**Problem requirements**
Pictures should be excluded; otherwise, copy every entry exactly.

**Information given**
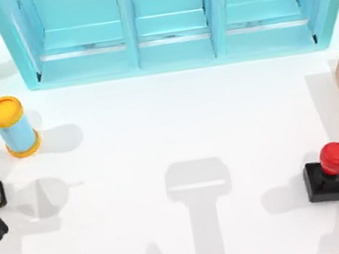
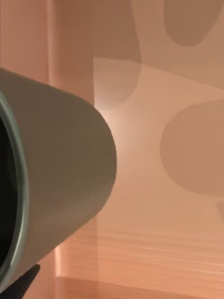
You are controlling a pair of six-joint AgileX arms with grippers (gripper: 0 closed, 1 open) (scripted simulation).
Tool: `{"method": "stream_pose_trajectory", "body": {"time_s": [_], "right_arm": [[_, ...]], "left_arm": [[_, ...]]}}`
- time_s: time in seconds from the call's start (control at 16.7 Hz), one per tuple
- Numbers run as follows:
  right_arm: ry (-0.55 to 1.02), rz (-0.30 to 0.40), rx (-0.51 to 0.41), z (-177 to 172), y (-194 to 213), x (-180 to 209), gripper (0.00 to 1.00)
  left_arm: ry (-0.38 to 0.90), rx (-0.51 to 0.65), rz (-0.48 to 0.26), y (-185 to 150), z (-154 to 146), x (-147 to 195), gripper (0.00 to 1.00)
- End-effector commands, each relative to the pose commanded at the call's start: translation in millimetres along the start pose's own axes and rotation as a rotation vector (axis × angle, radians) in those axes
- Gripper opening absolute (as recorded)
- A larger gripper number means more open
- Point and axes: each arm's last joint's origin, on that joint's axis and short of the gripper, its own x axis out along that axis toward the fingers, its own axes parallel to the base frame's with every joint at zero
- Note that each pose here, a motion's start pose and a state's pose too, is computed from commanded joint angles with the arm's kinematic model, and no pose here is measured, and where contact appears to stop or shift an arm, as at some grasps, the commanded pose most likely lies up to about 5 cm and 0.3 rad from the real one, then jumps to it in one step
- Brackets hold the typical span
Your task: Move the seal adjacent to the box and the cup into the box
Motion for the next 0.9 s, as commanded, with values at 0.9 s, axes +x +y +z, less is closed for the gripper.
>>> {"method": "stream_pose_trajectory", "body": {"time_s": [0.9], "right_arm": [[-0.007,-0.004,0.000,-1,9,59,0.23]], "left_arm": [[0.000,0.000,0.000,0,0,0,1.00]]}}
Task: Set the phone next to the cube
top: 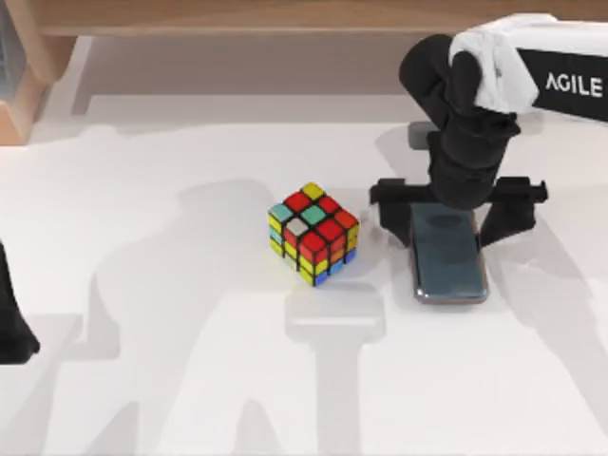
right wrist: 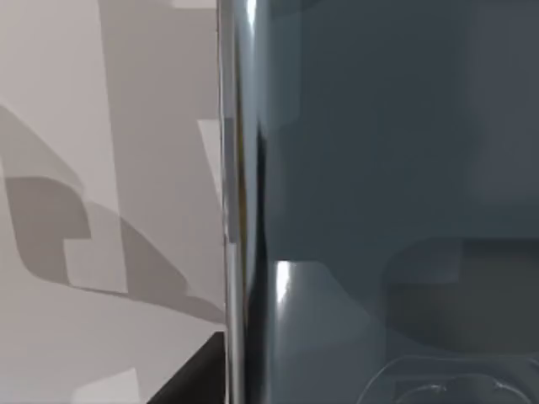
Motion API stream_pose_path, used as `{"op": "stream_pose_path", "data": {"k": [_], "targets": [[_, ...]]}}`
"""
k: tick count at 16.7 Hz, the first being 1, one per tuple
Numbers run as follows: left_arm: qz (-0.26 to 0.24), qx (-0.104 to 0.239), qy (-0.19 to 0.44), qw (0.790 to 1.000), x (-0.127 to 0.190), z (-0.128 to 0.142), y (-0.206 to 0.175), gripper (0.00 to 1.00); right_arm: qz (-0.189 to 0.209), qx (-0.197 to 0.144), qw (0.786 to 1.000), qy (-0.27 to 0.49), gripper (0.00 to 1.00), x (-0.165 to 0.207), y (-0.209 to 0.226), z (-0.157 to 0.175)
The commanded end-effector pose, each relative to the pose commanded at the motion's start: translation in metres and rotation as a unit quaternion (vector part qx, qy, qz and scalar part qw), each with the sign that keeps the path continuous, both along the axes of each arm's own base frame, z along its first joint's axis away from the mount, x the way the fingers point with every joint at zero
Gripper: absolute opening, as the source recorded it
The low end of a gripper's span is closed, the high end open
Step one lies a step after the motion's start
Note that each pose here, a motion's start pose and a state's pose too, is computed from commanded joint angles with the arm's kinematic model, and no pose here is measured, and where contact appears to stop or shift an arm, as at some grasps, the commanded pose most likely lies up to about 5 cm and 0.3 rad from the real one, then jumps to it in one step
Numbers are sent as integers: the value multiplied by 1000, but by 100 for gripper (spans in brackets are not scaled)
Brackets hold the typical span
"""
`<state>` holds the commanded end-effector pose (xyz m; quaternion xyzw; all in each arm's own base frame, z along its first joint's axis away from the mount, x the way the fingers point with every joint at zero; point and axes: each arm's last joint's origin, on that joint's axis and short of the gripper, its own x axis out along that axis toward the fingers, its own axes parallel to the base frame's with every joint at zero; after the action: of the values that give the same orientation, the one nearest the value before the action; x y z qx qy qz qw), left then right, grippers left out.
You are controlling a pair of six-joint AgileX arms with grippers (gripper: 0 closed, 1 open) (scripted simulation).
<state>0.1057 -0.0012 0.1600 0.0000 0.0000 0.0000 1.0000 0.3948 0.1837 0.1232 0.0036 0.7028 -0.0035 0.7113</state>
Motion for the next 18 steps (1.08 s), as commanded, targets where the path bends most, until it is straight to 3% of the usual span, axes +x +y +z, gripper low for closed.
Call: {"op": "stream_pose_path", "data": {"k": [1, 14, 18], "targets": [[0, 0, 0, 1000, 0, 0, 0, 100, 0, 0, 1000, 0, 0, 0, 0, 0], [0, 0, 0, 1000, 0, 0, 0, 100, 0, 0, 1000, 0, 98, 0, 0, 0], [0, 0, 0, 1000, 0, 0, 0, 100, 0, 0, 1000, 0, 100, 0, 0, 0]]}}
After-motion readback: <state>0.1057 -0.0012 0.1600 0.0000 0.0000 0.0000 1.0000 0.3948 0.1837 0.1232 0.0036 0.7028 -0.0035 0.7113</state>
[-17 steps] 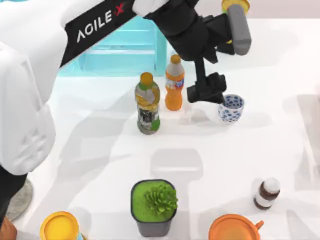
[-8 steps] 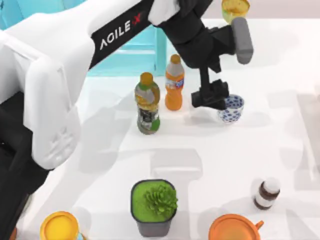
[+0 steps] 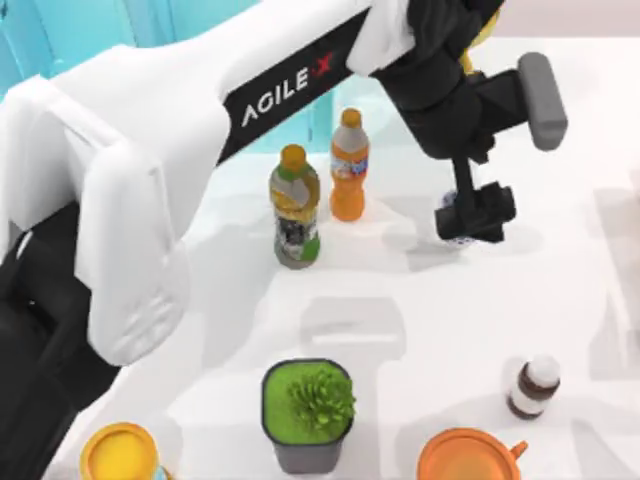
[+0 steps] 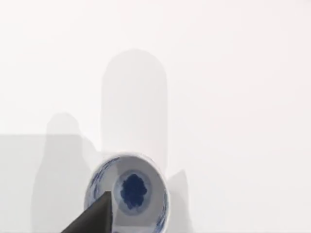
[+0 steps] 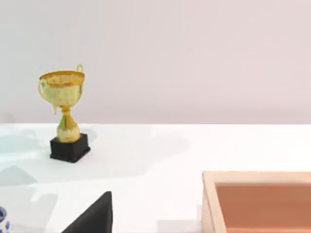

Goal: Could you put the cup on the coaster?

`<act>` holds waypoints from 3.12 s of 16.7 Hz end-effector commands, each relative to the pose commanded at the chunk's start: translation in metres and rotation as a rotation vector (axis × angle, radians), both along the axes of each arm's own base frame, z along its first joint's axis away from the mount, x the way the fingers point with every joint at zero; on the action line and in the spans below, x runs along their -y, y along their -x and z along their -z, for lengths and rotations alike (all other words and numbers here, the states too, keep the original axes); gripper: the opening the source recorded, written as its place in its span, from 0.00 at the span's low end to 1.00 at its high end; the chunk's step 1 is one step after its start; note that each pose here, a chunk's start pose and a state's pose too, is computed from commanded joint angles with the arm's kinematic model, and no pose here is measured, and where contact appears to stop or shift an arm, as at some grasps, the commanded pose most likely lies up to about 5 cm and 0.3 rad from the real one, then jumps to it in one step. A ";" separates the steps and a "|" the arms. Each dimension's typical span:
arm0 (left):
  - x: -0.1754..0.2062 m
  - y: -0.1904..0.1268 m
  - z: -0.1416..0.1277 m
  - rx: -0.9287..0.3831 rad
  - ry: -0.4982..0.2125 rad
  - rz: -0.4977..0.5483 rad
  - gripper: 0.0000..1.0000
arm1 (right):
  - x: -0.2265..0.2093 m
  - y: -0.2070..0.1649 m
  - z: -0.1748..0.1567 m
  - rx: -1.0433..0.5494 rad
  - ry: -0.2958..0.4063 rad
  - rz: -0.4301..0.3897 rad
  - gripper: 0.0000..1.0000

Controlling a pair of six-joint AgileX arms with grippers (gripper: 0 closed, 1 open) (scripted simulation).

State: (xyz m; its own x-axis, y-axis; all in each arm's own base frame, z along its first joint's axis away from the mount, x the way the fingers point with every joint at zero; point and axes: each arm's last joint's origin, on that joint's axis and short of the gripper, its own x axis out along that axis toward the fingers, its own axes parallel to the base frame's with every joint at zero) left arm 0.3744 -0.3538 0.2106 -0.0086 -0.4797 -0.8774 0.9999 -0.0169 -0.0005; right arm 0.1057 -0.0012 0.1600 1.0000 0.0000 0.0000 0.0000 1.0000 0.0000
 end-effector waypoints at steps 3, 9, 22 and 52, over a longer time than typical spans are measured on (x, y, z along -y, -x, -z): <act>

**Solution to the exercise**
You are controlling a pair of six-joint AgileX arms with grippers (gripper: 0 closed, 1 open) (scripted simulation).
Tool: `{"method": "stream_pose_trajectory", "body": {"time_s": [_], "right_arm": [[_, ...]], "left_arm": [[_, ...]]}}`
- time_s: time in seconds from the call's start (control at 16.7 Hz), one per tuple
- Numbers run as follows:
  right_arm: ry (-0.55 to 1.02), rz (-0.30 to 0.40), rx (-0.51 to 0.41), z (-177 to 172), y (-194 to 213), x (-180 to 209), gripper (0.00 to 1.00)
  left_arm: ry (-0.38 to 0.90), rx (-0.51 to 0.65), rz (-0.48 to 0.26), y (-185 to 150), z (-154 to 146), x (-147 to 195), gripper (0.00 to 1.00)
- End-effector commands, each relative to the pose commanded at the call's start: translation in millimetres along the start pose's own axes and rotation as a rotation vector (axis × angle, radians) in those axes
- Gripper opening absolute (as recorded)
- A larger gripper number means more open
- Point and axes: each arm's last joint's origin, on that joint's axis and short of the gripper, its own x axis out along that axis toward the fingers, its own axes parallel to the base frame's with every joint at zero
- Note that each pose here, a motion's start pose and a state's pose too, is computed from commanded joint angles with the arm's kinematic model, and no pose here is measured, and where contact appears to stop or shift an arm, as at some grasps, the commanded pose most likely lies up to about 5 cm and 0.3 rad from the real one, then jumps to it in one step
- Brackets hold the typical span
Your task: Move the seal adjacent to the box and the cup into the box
Motion for the next 0.9 s, as commanded, with values at 0.9 s, axes +x +y +z, less is closed for the gripper.
>>> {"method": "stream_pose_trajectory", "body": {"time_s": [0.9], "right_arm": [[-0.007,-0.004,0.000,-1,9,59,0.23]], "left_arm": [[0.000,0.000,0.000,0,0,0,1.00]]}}
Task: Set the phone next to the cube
top: 
right wrist: 
Motion API stream_pose_path, used as `{"op": "stream_pose_path", "data": {"k": [_], "targets": [[_, ...]]}}`
"""
k: tick count at 16.7 Hz, the first being 1, one per tuple
Numbers run as follows: left_arm: qz (-0.26 to 0.24), qx (-0.104 to 0.239), qy (-0.19 to 0.44), qw (0.790 to 1.000), x (-0.127 to 0.190), z (-0.128 to 0.142), y (-0.206 to 0.175), gripper (0.00 to 1.00); right_arm: qz (-0.189 to 0.209), qx (-0.197 to 0.144), qw (0.786 to 1.000), qy (-0.27 to 0.49), gripper (0.00 to 1.00), x (-0.165 to 0.207), y (-0.209 to 0.226), z (-0.157 to 0.175)
The commanded end-effector pose, each relative to the pose commanded at the motion's start: translation in metres and rotation as a unit quaternion (vector part qx, qy, qz and scalar part qw), each with the sign that keeps the path continuous, both along the axes of each arm's own base frame, z along its first joint's axis away from the mount, x the way the fingers point with every joint at zero
Gripper: absolute opening, as the source recorded it
The low end of a gripper's span is closed, the high end open
Step one lies a step after the motion's start
Note that each pose here, a motion's start pose and a state's pose too, is computed from commanded joint angles with the arm's kinematic model, and no pose here is measured, and where contact appears to stop or shift an arm, as at some grasps, the commanded pose most likely lies up to about 5 cm and 0.3 rad from the real one, then jumps to it in one step
Numbers are sent as integers: the value multiplied by 1000, but by 100 for gripper (spans in brackets are not scaled)
Brackets hold the typical span
"""
`<state>` holds the commanded end-effector pose (xyz m; quaternion xyzw; all in each arm's own base frame, z along its first joint's axis away from the mount, x the way the fingers point with every joint at zero; point and axes: each arm's last joint's origin, on that joint's axis and short of the gripper, its own x axis out along that axis toward the fingers, its own axes parallel to the base frame's with every joint at zero; after the action: of the values that give the same orientation, the one nearest the value before the action; x y z qx qy qz qw), left then right, grippers left out.
You are controlling a pair of six-joint AgileX arms with grippers (gripper: 0 closed, 1 open) (scripted simulation).
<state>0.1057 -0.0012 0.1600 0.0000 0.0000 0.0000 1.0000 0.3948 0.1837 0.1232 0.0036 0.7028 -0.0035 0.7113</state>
Motion for the next 18 steps (1.08 s), as commanded, targets where the path bends most, until it is straight to 3% of the usual span, axes +x +y +z, gripper low for closed.
Call: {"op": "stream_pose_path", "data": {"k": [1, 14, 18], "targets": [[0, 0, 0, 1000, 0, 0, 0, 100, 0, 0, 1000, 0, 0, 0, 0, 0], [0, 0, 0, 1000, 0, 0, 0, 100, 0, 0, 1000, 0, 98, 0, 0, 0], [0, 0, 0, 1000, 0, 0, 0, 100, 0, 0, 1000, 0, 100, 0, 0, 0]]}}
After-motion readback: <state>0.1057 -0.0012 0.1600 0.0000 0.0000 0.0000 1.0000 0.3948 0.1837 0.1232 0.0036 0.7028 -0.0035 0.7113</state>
[-17 steps] 
[-8 steps] 
[+0 steps] 
[+0 steps] 
[+0 steps] 

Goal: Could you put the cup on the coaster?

`<act>` holds waypoints from 3.12 s of 16.7 Hz end-effector commands, each relative to the pose commanded at the chunk's start: translation in metres and rotation as a rotation vector (axis × angle, radians), both along the axes of each arm's own base frame, z along its first joint's axis away from the mount, x the way the fingers point with every joint at zero; on the action line and in the spans below, x runs along their -y, y along their -x and z along their -z, for lengths and rotations alike (all other words and numbers here, the states too, keep the original axes); gripper: the opening the source recorded, written as its place in its span, from 0.00 at the span's low end to 1.00 at its high end; the chunk's step 1 is one step after its start; note that each pose here, a chunk's start pose and a state's pose too, is computed from commanded joint angles with the arm's kinematic model, and no pose here is measured, and where contact appears to stop or shift an arm, as at some grasps, the commanded pose most likely lies up to about 5 cm and 0.3 rad from the real one, then jumps to it in one step. A ";" separates the steps and a "|" the arms. Each dimension's typical span:
arm0 (left):
  - x: -0.1754..0.2062 m
  - y: -0.1904..0.1268 m
  - z: -0.1416..0.1277 m
  - rx: -0.9287..0.3831 rad
  - ry: -0.4982..0.2125 rad
  - rz: -0.4977..0.5483 rad
  - gripper: 0.0000..1.0000
arm1 (right):
  - x: -0.2265..0.2093 m
  - y: -0.2070..0.1649 m
  - z: -0.1748..0.1567 m
  - rx: -1.0433..0.5494 rad
  - ry: -0.2958..0.4063 rad
  - rz: -0.4301..0.3897 rad
  - gripper: 0.0000..1.0000

Controlling a pair of six-joint AgileX arms with grippers (gripper: 0 closed, 1 open) (scripted simulation).

State: (xyz m; its own x-axis, y-axis; all in each arm's own base frame, z along its first joint's axis away from the mount, x the way the fingers point with every joint at zero; point and axes: each arm's last joint's origin, on that joint's axis and short of the gripper, its own x axis out along that axis toward the fingers, its own axes parallel to the base frame's with every joint at zero) left arm 0.3744 -0.3538 0.2106 -0.0086 -0.4797 -0.8774 0.9999 -0.0169 -0.0005; right arm 0.1057 -0.0012 0.1600 1.0000 0.0000 0.0000 0.0000 1.0000 0.0000
 end-effector waypoints at steps 3, 9, 22 and 52, over a longer time than typical spans are measured on (x, y, z along -y, -x, -z): <act>

The exercise is now complete.